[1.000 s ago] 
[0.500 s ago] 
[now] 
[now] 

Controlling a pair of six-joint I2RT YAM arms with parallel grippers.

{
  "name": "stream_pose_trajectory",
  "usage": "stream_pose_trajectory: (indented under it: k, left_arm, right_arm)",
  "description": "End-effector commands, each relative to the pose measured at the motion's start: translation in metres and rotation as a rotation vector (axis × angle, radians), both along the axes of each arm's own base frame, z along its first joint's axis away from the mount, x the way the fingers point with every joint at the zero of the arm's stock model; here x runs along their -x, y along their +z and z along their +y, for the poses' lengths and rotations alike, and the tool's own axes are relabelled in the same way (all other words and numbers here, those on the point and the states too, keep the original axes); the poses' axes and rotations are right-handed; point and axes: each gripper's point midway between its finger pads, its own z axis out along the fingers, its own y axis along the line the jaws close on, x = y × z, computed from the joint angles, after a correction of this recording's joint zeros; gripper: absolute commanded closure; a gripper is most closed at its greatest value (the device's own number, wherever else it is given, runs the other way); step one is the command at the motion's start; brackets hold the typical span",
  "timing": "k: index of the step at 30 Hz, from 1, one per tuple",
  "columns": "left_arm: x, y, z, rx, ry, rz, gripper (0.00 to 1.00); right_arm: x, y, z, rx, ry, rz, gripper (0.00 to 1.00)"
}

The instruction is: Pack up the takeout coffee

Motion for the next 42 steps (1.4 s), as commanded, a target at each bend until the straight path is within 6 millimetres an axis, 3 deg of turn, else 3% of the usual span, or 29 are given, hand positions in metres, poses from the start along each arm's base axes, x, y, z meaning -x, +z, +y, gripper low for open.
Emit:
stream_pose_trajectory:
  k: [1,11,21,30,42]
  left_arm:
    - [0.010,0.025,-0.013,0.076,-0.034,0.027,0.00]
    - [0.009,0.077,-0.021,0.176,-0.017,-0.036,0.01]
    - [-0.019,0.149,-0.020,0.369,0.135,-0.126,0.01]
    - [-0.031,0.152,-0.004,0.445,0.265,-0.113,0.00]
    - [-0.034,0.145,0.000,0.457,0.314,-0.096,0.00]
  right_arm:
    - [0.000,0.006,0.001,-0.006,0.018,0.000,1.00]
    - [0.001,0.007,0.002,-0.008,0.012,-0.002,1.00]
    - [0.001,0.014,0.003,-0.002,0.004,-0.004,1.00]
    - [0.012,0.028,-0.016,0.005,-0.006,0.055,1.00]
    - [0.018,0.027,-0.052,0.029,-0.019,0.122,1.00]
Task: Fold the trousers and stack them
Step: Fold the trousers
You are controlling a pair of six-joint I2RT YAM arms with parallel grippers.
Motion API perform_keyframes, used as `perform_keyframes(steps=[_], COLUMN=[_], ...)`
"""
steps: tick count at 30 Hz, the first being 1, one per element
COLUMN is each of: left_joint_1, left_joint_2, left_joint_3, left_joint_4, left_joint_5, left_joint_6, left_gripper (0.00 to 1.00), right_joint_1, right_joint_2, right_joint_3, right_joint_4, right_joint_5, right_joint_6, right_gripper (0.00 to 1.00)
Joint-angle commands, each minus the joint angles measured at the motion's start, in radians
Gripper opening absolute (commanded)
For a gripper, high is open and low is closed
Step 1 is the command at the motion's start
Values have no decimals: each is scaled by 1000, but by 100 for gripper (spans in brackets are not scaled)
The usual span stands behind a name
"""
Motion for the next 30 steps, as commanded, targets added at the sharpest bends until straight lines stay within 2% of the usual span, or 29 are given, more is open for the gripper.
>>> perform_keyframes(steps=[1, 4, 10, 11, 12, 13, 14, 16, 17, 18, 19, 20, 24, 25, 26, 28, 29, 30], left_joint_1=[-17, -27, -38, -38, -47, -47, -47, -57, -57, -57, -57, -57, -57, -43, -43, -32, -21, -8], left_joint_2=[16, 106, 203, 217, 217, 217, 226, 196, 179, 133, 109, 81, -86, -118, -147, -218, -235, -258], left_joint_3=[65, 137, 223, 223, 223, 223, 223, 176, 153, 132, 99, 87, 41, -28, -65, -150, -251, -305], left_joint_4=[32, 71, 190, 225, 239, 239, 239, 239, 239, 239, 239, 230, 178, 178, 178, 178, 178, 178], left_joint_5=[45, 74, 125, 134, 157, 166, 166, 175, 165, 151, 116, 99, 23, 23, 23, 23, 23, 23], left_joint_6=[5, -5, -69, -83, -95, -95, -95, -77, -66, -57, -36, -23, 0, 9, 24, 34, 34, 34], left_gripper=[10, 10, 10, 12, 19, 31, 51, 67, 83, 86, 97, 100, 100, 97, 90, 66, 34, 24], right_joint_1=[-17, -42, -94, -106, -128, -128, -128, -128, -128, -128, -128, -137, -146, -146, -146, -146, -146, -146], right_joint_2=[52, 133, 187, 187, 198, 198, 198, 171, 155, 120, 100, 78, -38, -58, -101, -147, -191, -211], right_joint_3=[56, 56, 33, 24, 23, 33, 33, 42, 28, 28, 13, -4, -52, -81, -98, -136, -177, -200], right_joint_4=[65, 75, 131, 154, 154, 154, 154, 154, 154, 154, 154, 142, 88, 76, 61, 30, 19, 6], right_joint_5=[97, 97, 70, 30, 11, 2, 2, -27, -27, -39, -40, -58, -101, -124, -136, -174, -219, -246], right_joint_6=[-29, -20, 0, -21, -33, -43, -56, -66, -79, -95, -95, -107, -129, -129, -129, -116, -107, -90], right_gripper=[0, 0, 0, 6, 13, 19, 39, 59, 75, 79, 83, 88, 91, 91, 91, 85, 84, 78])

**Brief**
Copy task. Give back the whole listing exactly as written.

**Response**
[1.000 s ago] 
[0.500 s ago] 
[now] 
[now] 

Controlling a pair of six-joint I2RT YAM arms with parallel grippers.

{
  "name": "stream_pose_trajectory",
  "usage": "stream_pose_trajectory: (indented under it: k, left_arm, right_arm)",
  "description": "End-effector commands, each relative to the pose measured at the motion's start: translation in metres and rotation as a rotation vector (axis × angle, radians), both along the axes of each arm's own base frame, z along its first joint's axis away from the mount, x the way the fingers point with every joint at the zero of the arm's stock model; here x runs along their -x, y along their +z and z along their +y, for the poses' lengths and rotations alike, and the tool's own axes are relabelled in the same way (all other words and numbers here, those on the point and the states too, keep the original axes); the poses' axes and rotations are right-handed; point and axes: each gripper's point midway between its finger pads, its own z axis out along the fingers, its own y axis along the line the jaws close on, x = y × z, computed from the joint angles, after a correction of this recording's joint zeros; gripper: absolute commanded closure; a gripper is most closed at its greatest value (the device's own number, wherever else it is given, runs the other way); step one is the command at the motion's start; brackets hold the typical span",
  "timing": "k: index of the step at 30 Hz, from 1, one per tuple",
  "columns": "left_arm: x, y, z, rx, ry, rz, gripper (0.00 to 1.00); right_arm: x, y, z, rx, ry, rz, gripper (0.00 to 1.00)"
}

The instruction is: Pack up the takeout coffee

Motion for the next 42 steps (1.4 s), as commanded, a target at each bend until the straight path is within 6 millimetres an axis, 3 deg of turn, else 3% of the usual span, or 29 are given, hand positions in metres, poses from the start along each arm's base axes, x, y, z meaning -x, +z, +y, gripper low for open.
Emit:
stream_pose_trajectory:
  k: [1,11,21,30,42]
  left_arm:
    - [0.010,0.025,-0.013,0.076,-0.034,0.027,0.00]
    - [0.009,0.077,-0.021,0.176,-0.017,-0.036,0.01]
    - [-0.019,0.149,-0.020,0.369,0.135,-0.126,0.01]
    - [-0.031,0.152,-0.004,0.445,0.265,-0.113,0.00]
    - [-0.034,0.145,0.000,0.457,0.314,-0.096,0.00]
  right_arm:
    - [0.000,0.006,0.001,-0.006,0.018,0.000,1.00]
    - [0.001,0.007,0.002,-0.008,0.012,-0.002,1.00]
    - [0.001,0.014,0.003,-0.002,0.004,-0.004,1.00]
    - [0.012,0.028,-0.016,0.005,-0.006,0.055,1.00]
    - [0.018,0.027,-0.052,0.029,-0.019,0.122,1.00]
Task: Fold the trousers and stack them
Step: Fold the trousers
You are controlling a pair of six-joint I2RT YAM arms with parallel grippers.
Motion API perform_keyframes, used as `perform_keyframes(steps=[_], COLUMN=[_], ...)`
"""
steps: tick count at 30 Hz, the first being 1, one per element
COLUMN is each of: left_joint_1, left_joint_2, left_joint_3, left_joint_4, left_joint_5, left_joint_6, left_gripper (0.00 to 1.00), right_joint_1, right_joint_2, right_joint_3, right_joint_4, right_joint_5, right_joint_6, right_gripper (0.00 to 1.00)
Joint-angle commands, each minus the joint angles measured at the motion's start, in radians
Gripper opening absolute (commanded)
For a gripper, high is open and low is closed
Step 1 is the command at the motion's start
Values have no decimals: each is scaled by 1000, but by 100 for gripper (spans in brackets are not scaled)
The usual span stands behind a name
"""
Motion for the next 30 steps, as commanded, targets added at the sharpest bends until straight lines stay within 2% of the usual span, or 29 are given, more is open for the gripper.
>>> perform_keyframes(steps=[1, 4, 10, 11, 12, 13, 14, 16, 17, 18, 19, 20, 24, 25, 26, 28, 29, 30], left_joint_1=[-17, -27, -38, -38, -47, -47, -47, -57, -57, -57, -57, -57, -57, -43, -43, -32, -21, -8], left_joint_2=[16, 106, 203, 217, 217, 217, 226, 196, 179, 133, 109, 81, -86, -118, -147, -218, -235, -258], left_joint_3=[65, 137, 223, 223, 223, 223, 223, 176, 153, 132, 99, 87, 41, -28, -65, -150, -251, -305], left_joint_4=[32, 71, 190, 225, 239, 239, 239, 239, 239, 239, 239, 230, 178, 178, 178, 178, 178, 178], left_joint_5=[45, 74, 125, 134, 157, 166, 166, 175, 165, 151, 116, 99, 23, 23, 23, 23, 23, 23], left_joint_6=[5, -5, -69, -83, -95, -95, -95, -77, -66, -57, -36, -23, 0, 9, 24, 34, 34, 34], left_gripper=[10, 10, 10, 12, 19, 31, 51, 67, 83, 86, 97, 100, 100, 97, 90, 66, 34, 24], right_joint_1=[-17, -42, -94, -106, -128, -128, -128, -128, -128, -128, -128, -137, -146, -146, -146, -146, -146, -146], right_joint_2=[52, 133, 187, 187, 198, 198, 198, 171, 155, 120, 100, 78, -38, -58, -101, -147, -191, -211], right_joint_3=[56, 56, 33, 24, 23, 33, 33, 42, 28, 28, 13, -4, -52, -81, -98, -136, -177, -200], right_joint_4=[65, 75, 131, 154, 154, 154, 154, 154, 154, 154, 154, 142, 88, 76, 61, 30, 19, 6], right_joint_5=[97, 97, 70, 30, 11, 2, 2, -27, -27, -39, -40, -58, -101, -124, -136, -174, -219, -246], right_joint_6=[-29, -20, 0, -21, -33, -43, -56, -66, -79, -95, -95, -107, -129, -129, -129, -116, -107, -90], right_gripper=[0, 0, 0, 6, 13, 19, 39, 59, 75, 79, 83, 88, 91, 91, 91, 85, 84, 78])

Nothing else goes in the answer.